71er von Kesselstatt Kaseler Nies’chen Spätlese: This was delicious with great flavours of candied fruit and sappy caramel. The wine was on the edge of becoming dry but offered just stunning length and balance. This confirms just how good the Estate was back then.
71er von Hövel Oberemmeler Hütte Auslese: This was a great show! The wine had a brilliant dark yellow colour and offered all the great flavours of aged Saar wines on the nose: lime, citrus, apricot, candied fruit, a touch of marzipan and good smoky flavours. The wine was nicely balanced with great length and an off-dry rather than fully sweet finish. This is beautiful to drink now.
71er Jos. Christoffel jr. Zeltinger Himmelreich Riesling Auslese: This was very nice with a rather bright golden-red colour. It offered of flavours of dried apricot, candied orange zest and smoke on the nose. The wine is balanced on the palate with sappy and zesty acidity. The finish is now nearly dry so that this wine is probably best enjoyed with a hearty sweetish game dish. It was nevertheless also enjoyable on its own.

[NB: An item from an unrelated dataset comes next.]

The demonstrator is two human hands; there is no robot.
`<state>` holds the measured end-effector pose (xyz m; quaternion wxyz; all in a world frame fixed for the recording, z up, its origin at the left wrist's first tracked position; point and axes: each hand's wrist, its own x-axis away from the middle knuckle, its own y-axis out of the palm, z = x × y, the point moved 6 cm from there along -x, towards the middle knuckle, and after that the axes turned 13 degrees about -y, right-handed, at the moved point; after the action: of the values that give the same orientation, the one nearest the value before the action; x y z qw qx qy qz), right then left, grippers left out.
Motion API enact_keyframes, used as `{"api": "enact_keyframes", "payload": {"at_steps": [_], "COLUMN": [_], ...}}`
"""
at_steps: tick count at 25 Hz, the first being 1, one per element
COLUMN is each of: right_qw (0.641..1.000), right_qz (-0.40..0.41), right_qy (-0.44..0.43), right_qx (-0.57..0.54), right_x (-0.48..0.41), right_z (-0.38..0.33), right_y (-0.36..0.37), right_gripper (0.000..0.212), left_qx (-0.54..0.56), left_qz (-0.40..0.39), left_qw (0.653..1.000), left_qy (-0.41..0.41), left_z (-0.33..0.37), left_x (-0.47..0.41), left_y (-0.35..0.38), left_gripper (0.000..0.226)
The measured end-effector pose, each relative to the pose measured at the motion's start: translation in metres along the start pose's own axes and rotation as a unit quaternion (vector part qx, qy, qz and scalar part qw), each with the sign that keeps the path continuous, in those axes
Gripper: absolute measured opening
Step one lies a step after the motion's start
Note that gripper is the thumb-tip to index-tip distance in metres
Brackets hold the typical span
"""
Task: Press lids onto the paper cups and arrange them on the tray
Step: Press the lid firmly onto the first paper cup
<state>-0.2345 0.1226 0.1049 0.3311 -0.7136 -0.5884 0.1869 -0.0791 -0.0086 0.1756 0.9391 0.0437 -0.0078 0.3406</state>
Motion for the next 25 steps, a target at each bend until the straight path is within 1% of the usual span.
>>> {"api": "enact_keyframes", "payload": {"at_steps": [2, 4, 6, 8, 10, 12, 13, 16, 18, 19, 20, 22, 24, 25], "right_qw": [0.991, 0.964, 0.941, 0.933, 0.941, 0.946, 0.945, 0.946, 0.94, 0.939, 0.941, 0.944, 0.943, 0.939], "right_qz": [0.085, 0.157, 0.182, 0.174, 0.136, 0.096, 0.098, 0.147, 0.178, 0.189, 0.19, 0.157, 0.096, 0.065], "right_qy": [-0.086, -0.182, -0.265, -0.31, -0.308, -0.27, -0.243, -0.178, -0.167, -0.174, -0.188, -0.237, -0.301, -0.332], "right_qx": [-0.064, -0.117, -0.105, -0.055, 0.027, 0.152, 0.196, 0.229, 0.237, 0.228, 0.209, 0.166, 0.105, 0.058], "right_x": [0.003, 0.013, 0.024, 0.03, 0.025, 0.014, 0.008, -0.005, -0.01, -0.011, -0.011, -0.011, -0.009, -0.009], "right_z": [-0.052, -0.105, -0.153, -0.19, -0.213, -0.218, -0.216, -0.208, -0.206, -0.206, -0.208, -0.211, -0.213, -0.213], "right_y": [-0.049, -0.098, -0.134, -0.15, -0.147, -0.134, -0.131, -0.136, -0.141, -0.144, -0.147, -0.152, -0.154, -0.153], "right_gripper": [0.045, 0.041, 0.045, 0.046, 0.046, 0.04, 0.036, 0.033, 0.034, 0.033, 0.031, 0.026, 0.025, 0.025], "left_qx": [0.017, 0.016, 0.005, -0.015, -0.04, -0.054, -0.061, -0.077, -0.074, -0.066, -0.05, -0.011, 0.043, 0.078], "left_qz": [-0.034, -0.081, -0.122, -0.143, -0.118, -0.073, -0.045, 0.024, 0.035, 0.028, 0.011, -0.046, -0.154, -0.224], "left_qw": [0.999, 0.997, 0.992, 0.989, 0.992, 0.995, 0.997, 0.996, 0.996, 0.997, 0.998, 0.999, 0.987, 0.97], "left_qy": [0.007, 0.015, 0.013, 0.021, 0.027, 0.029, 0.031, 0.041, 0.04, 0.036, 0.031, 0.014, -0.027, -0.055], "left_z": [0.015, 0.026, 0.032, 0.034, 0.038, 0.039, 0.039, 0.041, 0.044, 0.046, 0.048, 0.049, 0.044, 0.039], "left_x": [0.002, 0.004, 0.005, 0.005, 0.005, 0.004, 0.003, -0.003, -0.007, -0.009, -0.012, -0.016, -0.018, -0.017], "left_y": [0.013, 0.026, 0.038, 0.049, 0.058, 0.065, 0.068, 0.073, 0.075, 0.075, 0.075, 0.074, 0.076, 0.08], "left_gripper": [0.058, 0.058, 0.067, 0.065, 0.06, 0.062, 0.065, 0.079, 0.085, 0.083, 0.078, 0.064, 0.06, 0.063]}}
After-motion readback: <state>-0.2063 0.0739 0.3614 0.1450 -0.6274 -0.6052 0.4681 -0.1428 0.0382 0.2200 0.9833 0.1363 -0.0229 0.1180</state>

73er Willi Schaefer Graacher Himmelreich Kabinett: Tasted at the Estate, this was nice and great with good fruity flavours and nice length. The wine is well balanced with nice flavours of marzipan. The wine was gone in no time.

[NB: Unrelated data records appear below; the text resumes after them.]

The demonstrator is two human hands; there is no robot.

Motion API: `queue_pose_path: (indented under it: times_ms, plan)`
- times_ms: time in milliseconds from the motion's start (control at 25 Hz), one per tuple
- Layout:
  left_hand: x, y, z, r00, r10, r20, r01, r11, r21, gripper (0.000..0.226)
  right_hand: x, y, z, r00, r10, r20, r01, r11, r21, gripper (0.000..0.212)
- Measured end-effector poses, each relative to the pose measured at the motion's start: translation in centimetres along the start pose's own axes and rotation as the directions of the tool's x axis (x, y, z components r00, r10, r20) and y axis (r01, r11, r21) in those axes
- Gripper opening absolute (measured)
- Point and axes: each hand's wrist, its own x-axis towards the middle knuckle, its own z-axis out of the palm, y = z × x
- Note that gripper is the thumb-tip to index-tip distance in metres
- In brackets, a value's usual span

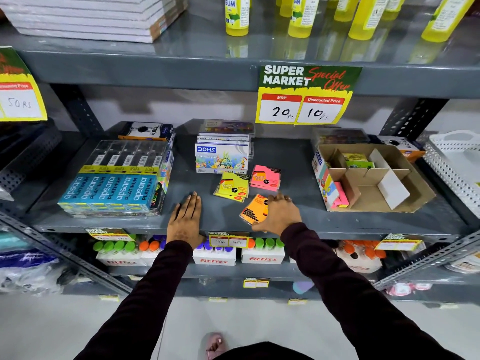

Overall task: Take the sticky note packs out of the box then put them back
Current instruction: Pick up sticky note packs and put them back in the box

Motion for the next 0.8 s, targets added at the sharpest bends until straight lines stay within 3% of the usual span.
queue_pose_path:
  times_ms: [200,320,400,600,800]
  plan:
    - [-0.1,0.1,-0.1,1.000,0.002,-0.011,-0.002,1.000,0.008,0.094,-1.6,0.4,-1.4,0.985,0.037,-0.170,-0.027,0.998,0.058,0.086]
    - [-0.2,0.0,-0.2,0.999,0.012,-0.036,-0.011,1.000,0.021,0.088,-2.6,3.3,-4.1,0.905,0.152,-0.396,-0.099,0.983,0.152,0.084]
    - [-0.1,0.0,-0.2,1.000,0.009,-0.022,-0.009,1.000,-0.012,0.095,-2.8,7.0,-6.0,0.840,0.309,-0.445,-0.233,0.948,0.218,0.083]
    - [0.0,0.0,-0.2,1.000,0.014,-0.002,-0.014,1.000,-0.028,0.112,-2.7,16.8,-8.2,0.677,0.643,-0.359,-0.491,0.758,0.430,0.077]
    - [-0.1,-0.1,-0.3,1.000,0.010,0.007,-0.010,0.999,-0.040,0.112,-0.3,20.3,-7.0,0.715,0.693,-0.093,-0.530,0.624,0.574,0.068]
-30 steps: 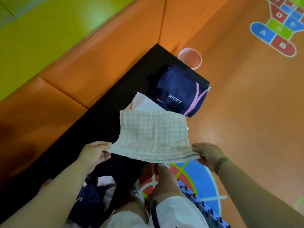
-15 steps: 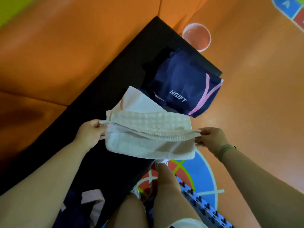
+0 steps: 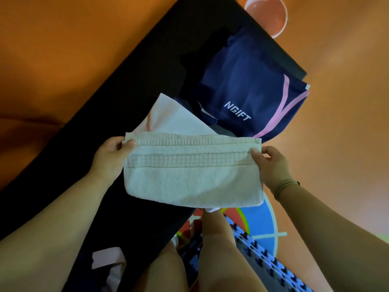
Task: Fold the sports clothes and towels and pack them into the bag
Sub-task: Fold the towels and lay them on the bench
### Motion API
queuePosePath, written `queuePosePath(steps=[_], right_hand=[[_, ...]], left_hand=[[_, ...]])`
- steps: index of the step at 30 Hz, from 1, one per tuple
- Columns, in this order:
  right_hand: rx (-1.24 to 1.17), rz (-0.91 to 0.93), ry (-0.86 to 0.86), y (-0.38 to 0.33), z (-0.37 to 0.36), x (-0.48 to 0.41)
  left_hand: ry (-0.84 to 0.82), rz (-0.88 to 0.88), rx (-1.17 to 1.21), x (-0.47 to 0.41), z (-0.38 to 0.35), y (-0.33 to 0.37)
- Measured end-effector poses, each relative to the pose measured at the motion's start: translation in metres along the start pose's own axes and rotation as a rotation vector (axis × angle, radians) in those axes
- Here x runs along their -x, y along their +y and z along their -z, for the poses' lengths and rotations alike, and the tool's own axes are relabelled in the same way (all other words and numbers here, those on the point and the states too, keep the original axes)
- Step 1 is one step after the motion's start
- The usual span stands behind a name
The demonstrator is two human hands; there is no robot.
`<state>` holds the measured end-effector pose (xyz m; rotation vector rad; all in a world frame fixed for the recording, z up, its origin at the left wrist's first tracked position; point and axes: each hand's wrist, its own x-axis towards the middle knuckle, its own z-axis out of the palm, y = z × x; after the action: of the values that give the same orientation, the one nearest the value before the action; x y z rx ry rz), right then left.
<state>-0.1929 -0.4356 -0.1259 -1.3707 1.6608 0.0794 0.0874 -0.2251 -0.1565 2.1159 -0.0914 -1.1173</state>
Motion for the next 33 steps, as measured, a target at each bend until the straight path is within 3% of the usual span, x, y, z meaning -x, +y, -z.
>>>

75er Jos. Christoffel jr. Wehlener Sonnenuhr Riesling Spätlese: This was a perfectly stored bottle and it helped: the wine had a bright golden colour and offered great flavours of slightly candied fruit, good length and excellent sappy acidity. This is incredibly easy to knock down and a great treat: how did he manage to produce such light wines with such intensity?
75er Dr. F. Weins-Prüm Wehlener Sonnenuhr Riesling Spätlese (Auction): This was incredibly fresh with great flavours of fresh fruit and excellent length. The wine was balanced and offers sappy acidity. Given this freshness and liveliness, it behaved more like a good Saar or Ruwer Riesling than a Middle Moselle one. This was great stuff and a pleasure to drink.

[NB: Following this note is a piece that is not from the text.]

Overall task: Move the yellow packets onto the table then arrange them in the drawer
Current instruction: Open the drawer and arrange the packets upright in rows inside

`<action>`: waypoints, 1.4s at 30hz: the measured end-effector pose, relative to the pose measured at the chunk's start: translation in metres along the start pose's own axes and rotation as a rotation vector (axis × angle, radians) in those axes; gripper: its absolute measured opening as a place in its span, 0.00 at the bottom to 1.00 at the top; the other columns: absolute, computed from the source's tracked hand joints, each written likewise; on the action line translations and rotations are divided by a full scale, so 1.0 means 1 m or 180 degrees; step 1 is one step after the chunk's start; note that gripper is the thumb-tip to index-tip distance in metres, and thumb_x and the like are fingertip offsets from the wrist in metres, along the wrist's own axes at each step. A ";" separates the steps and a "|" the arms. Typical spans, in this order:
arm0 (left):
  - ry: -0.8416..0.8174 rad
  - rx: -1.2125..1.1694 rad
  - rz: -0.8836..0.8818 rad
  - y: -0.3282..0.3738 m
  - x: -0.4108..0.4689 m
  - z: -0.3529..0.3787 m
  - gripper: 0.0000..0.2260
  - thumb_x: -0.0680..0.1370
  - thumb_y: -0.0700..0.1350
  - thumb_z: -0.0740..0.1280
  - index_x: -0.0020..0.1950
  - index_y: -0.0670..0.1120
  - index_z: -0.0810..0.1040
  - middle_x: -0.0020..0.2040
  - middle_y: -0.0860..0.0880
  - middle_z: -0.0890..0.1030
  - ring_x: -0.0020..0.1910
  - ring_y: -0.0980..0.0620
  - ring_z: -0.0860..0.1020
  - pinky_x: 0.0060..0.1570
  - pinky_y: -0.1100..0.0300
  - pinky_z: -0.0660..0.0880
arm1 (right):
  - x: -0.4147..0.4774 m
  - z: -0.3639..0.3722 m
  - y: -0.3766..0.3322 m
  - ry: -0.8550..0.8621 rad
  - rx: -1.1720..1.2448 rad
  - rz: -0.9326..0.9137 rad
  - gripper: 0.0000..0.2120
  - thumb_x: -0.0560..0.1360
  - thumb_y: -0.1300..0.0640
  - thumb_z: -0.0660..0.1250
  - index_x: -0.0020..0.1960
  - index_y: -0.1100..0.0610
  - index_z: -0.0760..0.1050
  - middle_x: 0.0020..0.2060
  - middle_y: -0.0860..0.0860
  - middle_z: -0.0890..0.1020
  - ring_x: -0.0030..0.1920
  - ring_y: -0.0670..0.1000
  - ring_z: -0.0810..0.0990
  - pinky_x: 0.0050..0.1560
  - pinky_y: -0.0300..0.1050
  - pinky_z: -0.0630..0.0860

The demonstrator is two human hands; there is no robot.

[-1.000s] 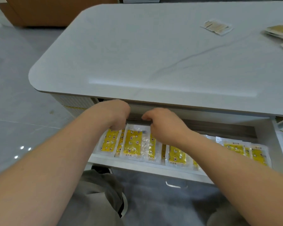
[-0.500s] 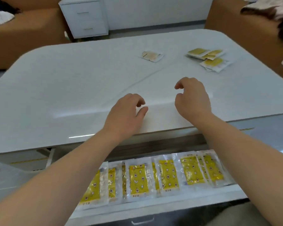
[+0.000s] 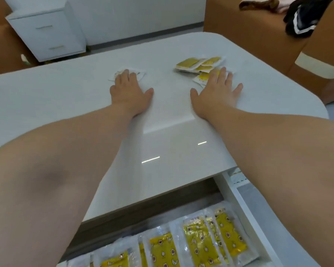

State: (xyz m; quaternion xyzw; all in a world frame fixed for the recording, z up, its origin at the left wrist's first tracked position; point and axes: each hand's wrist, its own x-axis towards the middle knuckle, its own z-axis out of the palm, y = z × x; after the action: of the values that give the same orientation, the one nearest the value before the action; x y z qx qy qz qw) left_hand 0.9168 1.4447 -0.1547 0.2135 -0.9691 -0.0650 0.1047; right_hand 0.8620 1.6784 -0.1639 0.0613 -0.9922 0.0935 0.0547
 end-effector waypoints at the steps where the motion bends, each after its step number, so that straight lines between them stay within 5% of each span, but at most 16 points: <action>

75er Von Schubert Maximin Grünhäuser Herrenberg Riesling Auslese: This was again a great wine with nice integrated notes of candied fruit and good length. The wine was extremely nice and easy to knock down.
75er Vereinigte Hospitien Serriger Schloss Saarfels Schlossberg Auslese: This bottle came directly from the cellars of the Estate and it showed. The wine had a nice fresh colour and offered good flavours of fruit and marzipan. It was a touch muted and showed more commonality with some 1976 bottlings than the zest of the 75s. Still this was easy to knock down and it was gone in no time.
75er St-Nikolaus Hospital Bernkasteler Doctor Riesling Auslese: This was a perfectly stored bottle and a very nice experience! The nose was incredibly fascinating with fresh apricot playing with candied orange and lemon peel. It’s obviously a thick Auslese bottling as the fruit came over with powerful notes of botrytis. Nevertheless, it was nicely balanced with still enough residual sugar to balance the sappy acidity. It was a joy to drink and was finished in no time.
76er Bischöfliches Priesterseminar Kaseler Nies’chen Riesling Auslese: This bottle came from an outstanding cellar and it showed on the wine. The wine was powerful and showed great flavours of candied citrus, some marzipan and nice flavours of dried apricots. The balance was impeccable with good play between the acidity and the residual sugar. It is a textbook aged Riesling.
76er Vereinigte Hospitien Wiltinger braune Kupp Auslese: This was very good with nice flavours of fruit and good zesty acidity. The wine is maybe a touch too dry for greatness but it remains a very nice wine to drink on its own.
76er Von Schubert Maximin Grünhäuser Abtsberg Riesling Auslese Nr. 58: What a glorious bottle of wine! This bottling is obviously made from heavily botrytized fruit and offers some great flavours of apricots, marzipan, candied oranges with just a hint of lemon and smoke. The wine is still comparably sweet on the palate and offers great length. It is stunning in its style.